Get yourself a mentor
Still don’t know what to major in? Consider working with a mentor. With MentorCruise, you have access to an extensive catalog of mentors who double as an accountability partner in your pocket. As professionals with backgrounds primarily in Tech, this option is perfect for those in search of the guidance of an experienced member from technical, design, and business fields.
You might be wondering, “How could a mentor possibly know me more than I know myself?”. By looking and learning through the lens of their experiences in the industry, MentorCruise’s 1-on-1 mentorship may be the extra push you need to unlock your full potential and gain the best advice for discovering what career pathways to take.

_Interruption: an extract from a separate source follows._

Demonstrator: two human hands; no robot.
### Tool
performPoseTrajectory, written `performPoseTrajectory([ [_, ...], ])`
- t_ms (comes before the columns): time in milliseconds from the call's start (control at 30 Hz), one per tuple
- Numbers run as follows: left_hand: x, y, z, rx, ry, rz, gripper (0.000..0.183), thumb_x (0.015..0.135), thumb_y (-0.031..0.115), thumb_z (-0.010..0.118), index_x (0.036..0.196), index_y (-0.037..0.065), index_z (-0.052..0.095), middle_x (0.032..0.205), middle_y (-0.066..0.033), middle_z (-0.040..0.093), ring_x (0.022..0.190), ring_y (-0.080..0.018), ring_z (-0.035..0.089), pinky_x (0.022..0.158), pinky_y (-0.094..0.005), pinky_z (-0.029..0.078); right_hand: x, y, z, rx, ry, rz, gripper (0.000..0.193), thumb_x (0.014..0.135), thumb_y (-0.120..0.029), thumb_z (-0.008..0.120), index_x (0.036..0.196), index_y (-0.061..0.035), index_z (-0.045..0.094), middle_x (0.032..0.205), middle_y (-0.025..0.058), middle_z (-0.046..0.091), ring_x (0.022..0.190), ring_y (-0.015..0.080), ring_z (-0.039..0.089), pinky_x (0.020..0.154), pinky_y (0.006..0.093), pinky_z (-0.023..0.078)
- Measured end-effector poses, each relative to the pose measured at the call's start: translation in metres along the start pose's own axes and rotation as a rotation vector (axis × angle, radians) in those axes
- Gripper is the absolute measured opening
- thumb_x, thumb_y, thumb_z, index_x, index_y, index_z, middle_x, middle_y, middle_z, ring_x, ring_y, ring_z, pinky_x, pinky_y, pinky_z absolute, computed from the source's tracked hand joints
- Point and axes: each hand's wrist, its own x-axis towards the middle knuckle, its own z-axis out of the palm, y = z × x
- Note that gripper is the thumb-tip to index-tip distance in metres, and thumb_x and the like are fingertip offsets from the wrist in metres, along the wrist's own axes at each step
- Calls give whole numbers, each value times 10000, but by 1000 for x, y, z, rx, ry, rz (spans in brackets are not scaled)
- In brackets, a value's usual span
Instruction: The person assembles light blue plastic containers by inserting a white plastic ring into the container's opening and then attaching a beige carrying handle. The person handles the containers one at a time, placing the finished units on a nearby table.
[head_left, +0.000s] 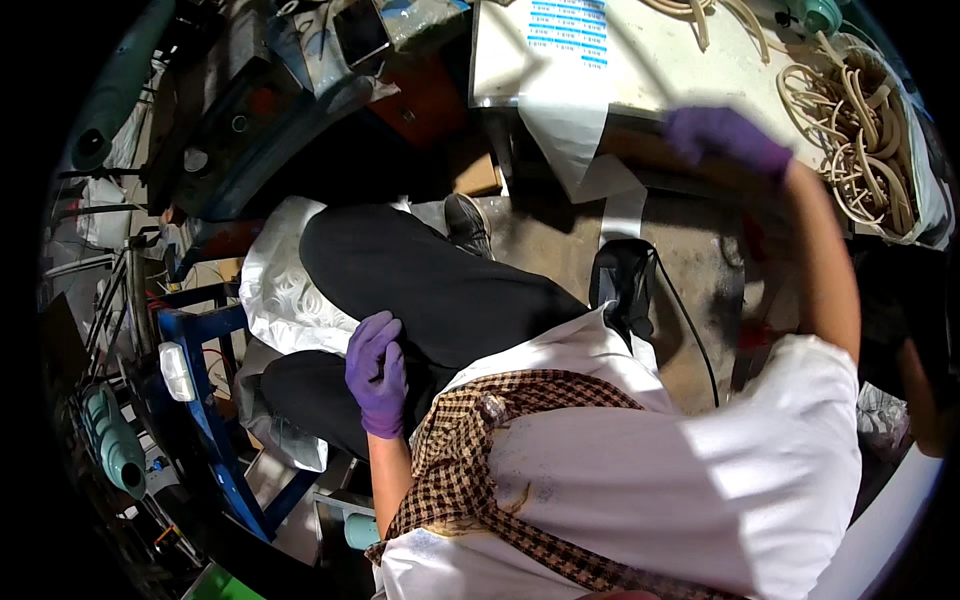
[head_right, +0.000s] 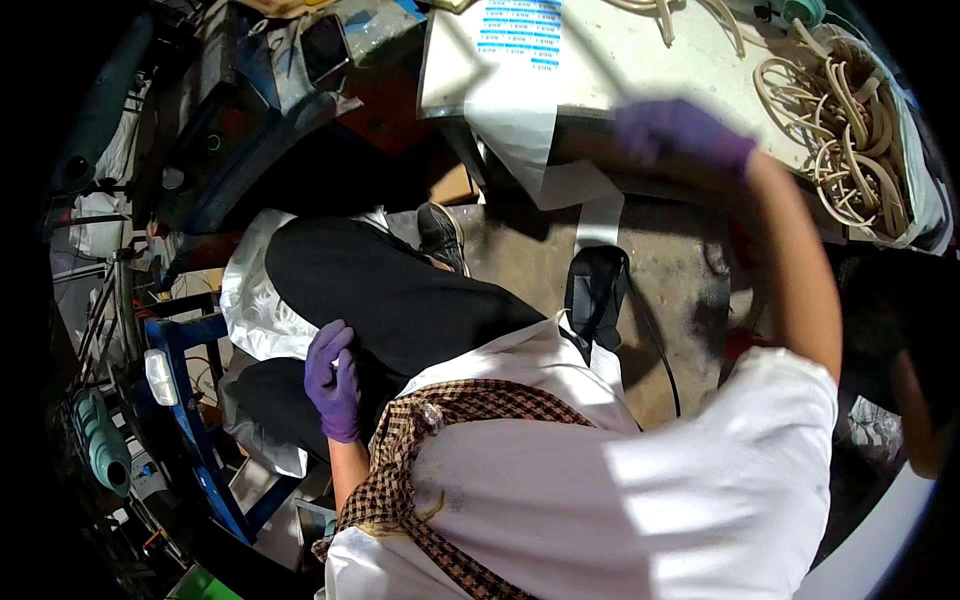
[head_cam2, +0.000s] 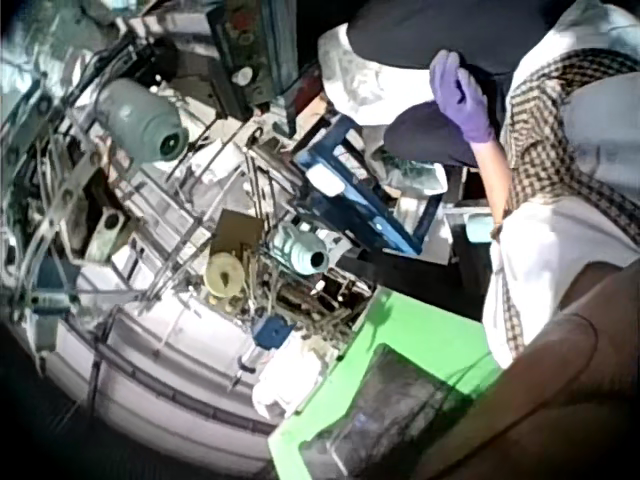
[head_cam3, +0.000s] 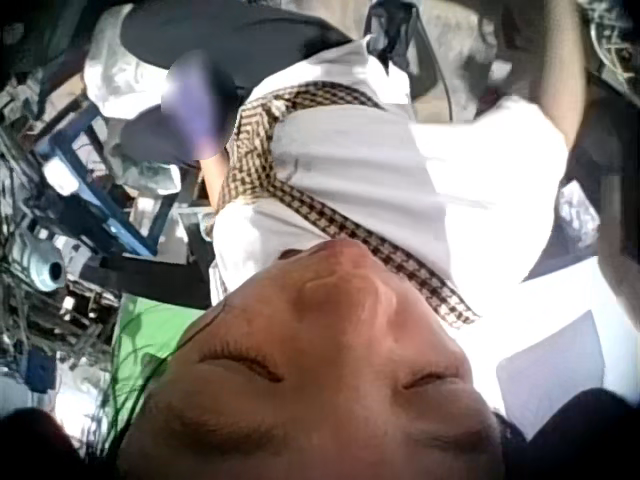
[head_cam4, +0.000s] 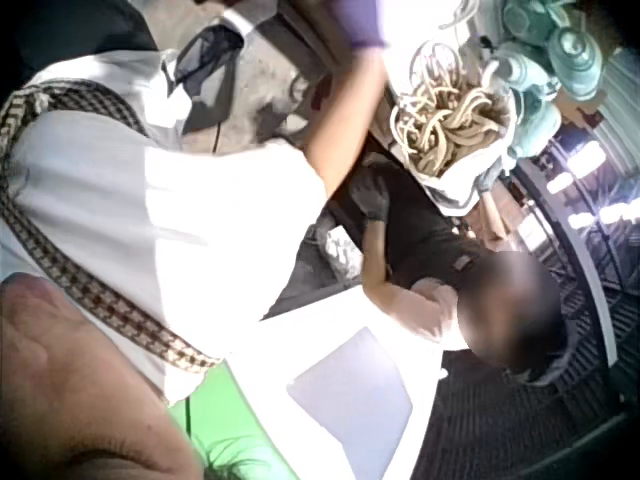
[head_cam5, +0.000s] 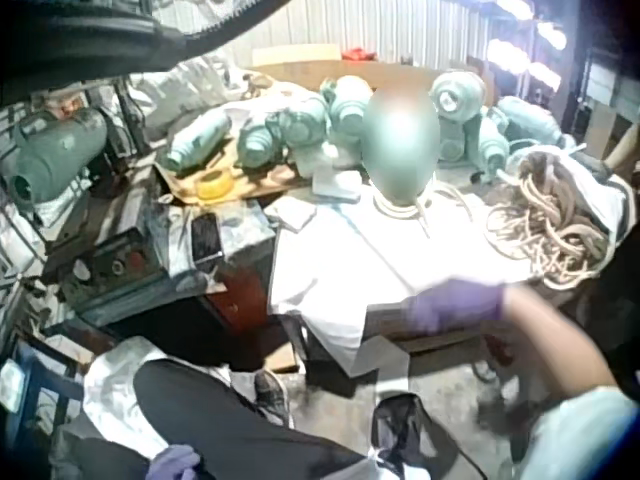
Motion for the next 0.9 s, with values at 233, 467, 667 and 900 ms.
performPoseTrajectory([
  [233, -18, -12, -10, 61, -50, -17, 223, 818, -31, 682, 1032, 7, 736, 1106, -155, 726, 1059, -327, 677, 971, -401, 512, -73, 87, 274, 1325, 49, 1193, 568, 935, -574, 616, 1189, -72, 698, 1012, 66, 736, 845, 143, 673, 731, 290, 546],
  [467, -22, -44, -3, -27, -84, 4, 199, 821, -34, 686, 1006, 26, 729, 1060, -139, 735, 1022, -320, 688, 936, -404, 528, -124, 41, 251, 1093, -48, 741, 149, 866, -100, 697, 989, -15, 707, 885, 71, 717, 788, 150, 688, 703, 287, 552],
  [667, -24, -68, -17, -162, -170, -1, 135, 879, 42, 672, 996, 4, 728, 1067, -139, 731, 1015, -289, 691, 910, -369, 537, -166, -104, 177, 305, -438, 330, 238, 790, -85, 779, 1003, -7, 707, 859, 69, 709, 777, 158, 678, 725, 309, 551],
  [900, -13, -76, -20, -349, -187, -50, 168, 905, 111, 678, 1030, 9, 726, 1086, -147, 715, 1007, -285, 689, 890, -348, 535, -160, -246, 136, 41, -588, 325, 251, 870, -161, 742, 1035, 22, 693, 813, 80, 708, 732, 179, 667, 705, 308, 541],
])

Whether you’ve considered tackling the ins and outs of JavaScript or dipping your toes in user experience design, MentorCruise’s catalog boasts an impressive cohort of industry veterans ready to help you maneuver through the field.
No degree? No problem.
Having a degree certainly helps. But it’s entirely possible to enter the tech industry with no formal education or with a totally unrelated degree. All it takes to be successfully self-taught in technical sectors is to use the infinite resources available to you online, which have been tried and tested by many others who made the career shift.
All you need might just be a new way of thinking or a fresh angle from an outsider’s POV. Or, if you’re not too sure about ditching higher education just yet, simply advise, on how to gain the confidence to overcome reservations you have about pursuing a particular major.
At a time when remote services have become more valuable than ever and with no limit to interactions between mentor and mentee, you’re given the flexibility of personalized guidance.
Sometimes it’s best to seek more specialized help and admit it might be time to look outside of your school’s standard guidance counseling.
Take a gap year
Looking into taking a gap year when all else fails has its benefits. Higher education comes at a steep cost. Taking a year off before committing to a major buys you the time to get a job and save money for whatever you do eventually choose to study. The chances of you finding yourself a year into a degree you don’t want will be much lower.
Use the time to find work experience or dabble in different career pathways. Take short courses that interest you. Learn something as a hobby. You might surprise yourself and finish a sound engineering course only to find yourself two years later working as a hyperbaric welder after a summer discovering a love for diving in Bali.
Having a mentor guide you through a gap year gives you the extra security you need to make sure you’re staying intentional with your time. And with MentorCruise’s flexibility and personalized service, you don’t have to choose between work and play. Stay on top of your professional goals while enriching your personal life amongst a community of mentors and mentees at the touch of a button.
Whether through traveling or merely having more time to think things through, there’s certainly room for finding inspiration. Knowing I still wanted to pursue the arts after two gap years gave me the added reassurance that I would be doing the one thing I wanted the most.
Settling on a major doesn’t have to feel like a life-long sentence. You’re guaranteed to find your path once you set aside some time to soul-search, do your research, and seek whatever guidance you need. Ultimately, your enjoyment in the subject you choose is the biggest deciding factor in whether or not you walk away satisfied with the major you declared once you’re on the stage with your cap and gown.